また妥協にも積極的な概念は多少ある。例えば、膠着した物事を進めてゆくために仕方なく選ぶという時もある。サラリーマンは時間との闘いだ。スピードが重視される現代において、膠着状態はなるべく避けて通らないといけない。この場合、多少の不満はあるものの、妥協という結論を選んでしまうこともある。結果が望んだ通りであればよしとするところであるが、相手が勝ち誇ったような態度を示すと、途端に後悔の念にかられてしまい、心にシコリが残ることになる。これでは、精神的にはマイナスであり、妥協を選んでしまった自分が情けなくなる。ここでも、やはり妥協は後ろ向き決断としての色が濃い。
では、その反対概念である「折れる」とはどういうことなのか。ここで言う「折れる」とは、「骨が折れる」とかの話ではない。「自分から折れる」という意味での折れるだ。他にぴったりくる言葉がないので、アニキはよくこの言葉を使うのだが、ここで言いたいのは、「自分から」という修飾語だ。つまり、積極的に働きかける行動だ。よく考えた末に、ここでは「自分から折れる」ことが重要だという決定を積極的に下すのだ。つまり、相手を思いやる心があってはじめて、「折れる」ことができる。妥協するわけではない。「妥協」は折り合いという渦の中心に飲み込まれてしまうような形だが、「折れる」というと自分から渦の中心へ向かっていくという感じだ。
 よく、「妥協と折れるは、何が違うというのだ?」という反論を受ける。どっちも結果としては、「同じところに行き着くことになるから同じではないか」、ということらしい。確かに結果は同じだ。しかし、世の中にはそんなことはいくらでもある。特に、アニキ哲学の読者はよくわかってるはずだ。結果とは、あくまで考え方で決まる。よい結果か悪い結果かは、すべて考え方で決まるのだ。見た目の結果は同じであっても、それは180°違う。
例えば、自動車を運転している時の高速道路での合流を考えてみればいい。予め「どうぞ」といわんばかりに隙間を空けて入れてあげるわけだが、入ってきた車がウインカーで合図しない場合、腹が立つのが「妥協」であり、腹が立たないのが「折れる」だ。「妥協」は、本当は入れてやりたくないが仕方ないから入れてやる。なのに、ウインカーでお礼を言わない態度に腹が立つ。しかし、「折れる」は、予め入れてやると決めているから、お礼を言おうが言うまいがそれは関係ない。俺が入れてやると決めたのだかから、別にお礼など気にしてない。だから腹も立たないのが「折れる」である。まあ、そんな感じだ。

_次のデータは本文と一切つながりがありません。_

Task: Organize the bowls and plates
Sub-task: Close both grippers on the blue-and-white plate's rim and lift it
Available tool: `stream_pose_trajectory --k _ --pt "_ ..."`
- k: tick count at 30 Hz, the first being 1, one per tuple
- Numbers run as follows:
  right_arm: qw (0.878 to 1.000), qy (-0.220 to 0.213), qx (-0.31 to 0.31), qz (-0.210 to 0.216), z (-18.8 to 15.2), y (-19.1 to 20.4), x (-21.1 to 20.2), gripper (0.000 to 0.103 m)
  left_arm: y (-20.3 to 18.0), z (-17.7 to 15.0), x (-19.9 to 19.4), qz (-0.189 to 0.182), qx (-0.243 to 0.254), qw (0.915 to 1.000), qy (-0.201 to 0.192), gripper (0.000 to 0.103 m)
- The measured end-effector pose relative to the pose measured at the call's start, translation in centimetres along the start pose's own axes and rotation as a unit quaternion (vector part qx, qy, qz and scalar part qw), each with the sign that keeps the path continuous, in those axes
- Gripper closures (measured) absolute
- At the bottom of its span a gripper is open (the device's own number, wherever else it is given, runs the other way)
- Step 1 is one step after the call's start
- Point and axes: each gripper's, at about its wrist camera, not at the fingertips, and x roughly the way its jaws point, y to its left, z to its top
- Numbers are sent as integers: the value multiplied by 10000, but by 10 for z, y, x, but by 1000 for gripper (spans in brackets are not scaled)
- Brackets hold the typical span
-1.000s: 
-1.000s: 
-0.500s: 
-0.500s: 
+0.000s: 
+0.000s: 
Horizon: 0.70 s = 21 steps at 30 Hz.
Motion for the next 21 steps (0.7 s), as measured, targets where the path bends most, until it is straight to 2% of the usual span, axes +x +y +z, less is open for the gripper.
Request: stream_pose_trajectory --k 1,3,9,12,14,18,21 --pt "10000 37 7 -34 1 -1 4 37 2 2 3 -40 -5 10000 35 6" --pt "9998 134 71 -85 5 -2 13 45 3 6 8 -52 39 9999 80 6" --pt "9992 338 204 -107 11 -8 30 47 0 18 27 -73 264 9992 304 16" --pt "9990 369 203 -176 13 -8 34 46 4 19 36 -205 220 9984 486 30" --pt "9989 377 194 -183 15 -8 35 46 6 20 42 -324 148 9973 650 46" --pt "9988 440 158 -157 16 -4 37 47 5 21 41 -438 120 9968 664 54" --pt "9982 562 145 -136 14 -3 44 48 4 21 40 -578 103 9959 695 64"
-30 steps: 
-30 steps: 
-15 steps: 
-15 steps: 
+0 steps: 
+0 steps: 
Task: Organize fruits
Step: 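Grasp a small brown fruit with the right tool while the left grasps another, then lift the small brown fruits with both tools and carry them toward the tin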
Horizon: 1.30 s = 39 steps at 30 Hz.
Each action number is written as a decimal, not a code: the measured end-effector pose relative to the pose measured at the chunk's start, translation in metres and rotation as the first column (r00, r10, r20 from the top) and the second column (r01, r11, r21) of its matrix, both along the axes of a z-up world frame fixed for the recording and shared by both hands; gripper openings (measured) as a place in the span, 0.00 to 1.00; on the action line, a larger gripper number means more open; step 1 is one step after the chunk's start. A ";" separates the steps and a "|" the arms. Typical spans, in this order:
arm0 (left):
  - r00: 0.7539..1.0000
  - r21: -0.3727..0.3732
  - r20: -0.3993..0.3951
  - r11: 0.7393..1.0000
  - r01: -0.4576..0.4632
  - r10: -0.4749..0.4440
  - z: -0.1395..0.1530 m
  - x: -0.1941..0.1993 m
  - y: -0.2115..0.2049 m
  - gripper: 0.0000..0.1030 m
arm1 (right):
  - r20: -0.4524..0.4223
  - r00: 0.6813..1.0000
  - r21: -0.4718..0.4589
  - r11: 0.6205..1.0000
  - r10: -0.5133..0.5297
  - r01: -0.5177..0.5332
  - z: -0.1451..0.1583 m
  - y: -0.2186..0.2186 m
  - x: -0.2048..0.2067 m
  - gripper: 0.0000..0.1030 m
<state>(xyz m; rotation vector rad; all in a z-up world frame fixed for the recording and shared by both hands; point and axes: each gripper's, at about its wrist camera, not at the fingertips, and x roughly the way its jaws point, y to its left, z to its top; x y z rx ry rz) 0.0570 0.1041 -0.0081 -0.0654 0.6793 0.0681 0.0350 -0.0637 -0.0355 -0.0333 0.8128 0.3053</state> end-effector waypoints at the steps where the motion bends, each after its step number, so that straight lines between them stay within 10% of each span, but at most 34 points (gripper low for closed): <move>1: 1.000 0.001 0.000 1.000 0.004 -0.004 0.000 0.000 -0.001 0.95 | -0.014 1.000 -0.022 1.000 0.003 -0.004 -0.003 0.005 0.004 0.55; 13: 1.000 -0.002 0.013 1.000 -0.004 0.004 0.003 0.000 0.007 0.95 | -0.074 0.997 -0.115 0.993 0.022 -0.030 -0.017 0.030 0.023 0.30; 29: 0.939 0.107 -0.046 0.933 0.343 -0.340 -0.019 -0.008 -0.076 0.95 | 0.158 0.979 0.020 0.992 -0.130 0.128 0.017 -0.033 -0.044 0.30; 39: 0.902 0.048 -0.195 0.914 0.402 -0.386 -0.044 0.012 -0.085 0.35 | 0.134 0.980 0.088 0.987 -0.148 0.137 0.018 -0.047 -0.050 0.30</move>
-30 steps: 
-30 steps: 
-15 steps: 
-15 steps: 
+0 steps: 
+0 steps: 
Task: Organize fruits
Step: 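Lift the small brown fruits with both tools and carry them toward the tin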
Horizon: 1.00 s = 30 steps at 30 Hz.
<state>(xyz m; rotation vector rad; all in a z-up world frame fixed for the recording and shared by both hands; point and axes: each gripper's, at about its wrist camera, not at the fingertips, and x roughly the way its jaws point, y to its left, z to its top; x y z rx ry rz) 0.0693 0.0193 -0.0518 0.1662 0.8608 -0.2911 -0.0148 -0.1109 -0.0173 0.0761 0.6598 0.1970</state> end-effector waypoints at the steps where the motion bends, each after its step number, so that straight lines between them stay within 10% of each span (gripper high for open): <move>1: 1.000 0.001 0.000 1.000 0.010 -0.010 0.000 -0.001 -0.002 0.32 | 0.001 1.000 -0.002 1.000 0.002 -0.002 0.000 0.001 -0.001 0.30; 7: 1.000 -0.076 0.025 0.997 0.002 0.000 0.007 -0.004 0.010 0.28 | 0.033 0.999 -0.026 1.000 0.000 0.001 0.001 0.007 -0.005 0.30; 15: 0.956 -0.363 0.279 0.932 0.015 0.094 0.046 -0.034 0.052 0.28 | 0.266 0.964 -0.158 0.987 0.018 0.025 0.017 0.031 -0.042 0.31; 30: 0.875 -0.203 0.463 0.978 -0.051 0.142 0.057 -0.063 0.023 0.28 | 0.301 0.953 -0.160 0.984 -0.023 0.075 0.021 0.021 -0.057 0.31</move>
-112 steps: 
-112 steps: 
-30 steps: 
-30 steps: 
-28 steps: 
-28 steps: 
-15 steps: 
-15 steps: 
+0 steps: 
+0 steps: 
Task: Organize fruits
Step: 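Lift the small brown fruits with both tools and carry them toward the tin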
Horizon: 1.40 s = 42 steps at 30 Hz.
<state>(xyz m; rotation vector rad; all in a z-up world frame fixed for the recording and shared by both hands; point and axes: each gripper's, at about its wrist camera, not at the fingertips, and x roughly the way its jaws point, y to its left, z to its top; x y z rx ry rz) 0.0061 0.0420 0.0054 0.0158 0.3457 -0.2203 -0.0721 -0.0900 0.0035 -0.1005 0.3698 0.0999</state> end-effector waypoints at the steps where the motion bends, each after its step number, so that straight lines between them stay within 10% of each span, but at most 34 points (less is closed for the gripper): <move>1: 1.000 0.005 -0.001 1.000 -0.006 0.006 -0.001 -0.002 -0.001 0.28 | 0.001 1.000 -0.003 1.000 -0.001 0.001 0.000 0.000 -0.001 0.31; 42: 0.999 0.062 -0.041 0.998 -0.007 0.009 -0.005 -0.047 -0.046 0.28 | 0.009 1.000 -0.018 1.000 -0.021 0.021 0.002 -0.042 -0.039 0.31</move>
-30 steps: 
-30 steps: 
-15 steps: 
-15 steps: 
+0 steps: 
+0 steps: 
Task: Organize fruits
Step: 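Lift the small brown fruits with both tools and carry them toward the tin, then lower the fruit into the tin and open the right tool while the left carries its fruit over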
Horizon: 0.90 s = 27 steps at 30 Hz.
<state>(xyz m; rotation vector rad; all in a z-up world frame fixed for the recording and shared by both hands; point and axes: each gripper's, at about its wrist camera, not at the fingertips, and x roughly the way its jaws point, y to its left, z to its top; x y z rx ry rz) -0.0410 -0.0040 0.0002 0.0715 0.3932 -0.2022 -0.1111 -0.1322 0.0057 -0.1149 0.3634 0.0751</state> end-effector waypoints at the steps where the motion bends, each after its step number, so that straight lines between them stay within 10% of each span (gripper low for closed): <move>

 つまり、見た目の結果はたとえ同じでも、自分から「折れる」ことにより、自分の積極的な意思であり、それは自分の思い通りの結果だと考える。それが最終的に違った方向へ行ったとしても、自分が積極的に働きかけた結果であるから、ドンマイなのだ。積極的な行動が失敗しても、ドンマイと考えればよい。この世には、実にいい言葉がある。
人生は攻めないと意味がない。古の聖人はいいことを言っている。女は大地で男はカラスなのだと。そう、カラスは動かないでじっとしていても何も得られない。攻めて初めて人生といえるからだ。